Exercise instructions: Only one stretch of the listing below is wanted. Give it again exactly, from the line with "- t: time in" through the line with "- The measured".

The data:
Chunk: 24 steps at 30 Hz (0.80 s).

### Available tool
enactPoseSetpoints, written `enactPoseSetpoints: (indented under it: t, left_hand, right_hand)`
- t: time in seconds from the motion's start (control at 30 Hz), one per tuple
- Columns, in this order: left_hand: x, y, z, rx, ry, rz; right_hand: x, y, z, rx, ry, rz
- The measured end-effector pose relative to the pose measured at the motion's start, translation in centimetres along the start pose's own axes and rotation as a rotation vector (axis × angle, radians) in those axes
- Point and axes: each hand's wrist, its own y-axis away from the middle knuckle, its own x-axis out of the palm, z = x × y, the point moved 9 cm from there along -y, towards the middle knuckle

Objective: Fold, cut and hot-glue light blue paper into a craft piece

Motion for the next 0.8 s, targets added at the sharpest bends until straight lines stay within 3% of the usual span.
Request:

Exercise output:
- t: time in seconds from the motion's start (control at 30 Hz), one per tuple
- Columns, in this order: left_hand: x, y, z, rx, ry, rz; right_hand: x, y, z, rx, ry, rz
- The measured end-effector pose relative to the pose measured at the motion's start, translation in centimetres along the start pose's own axes and rotation as a rotation vector (axis × angle, radians) in those axes

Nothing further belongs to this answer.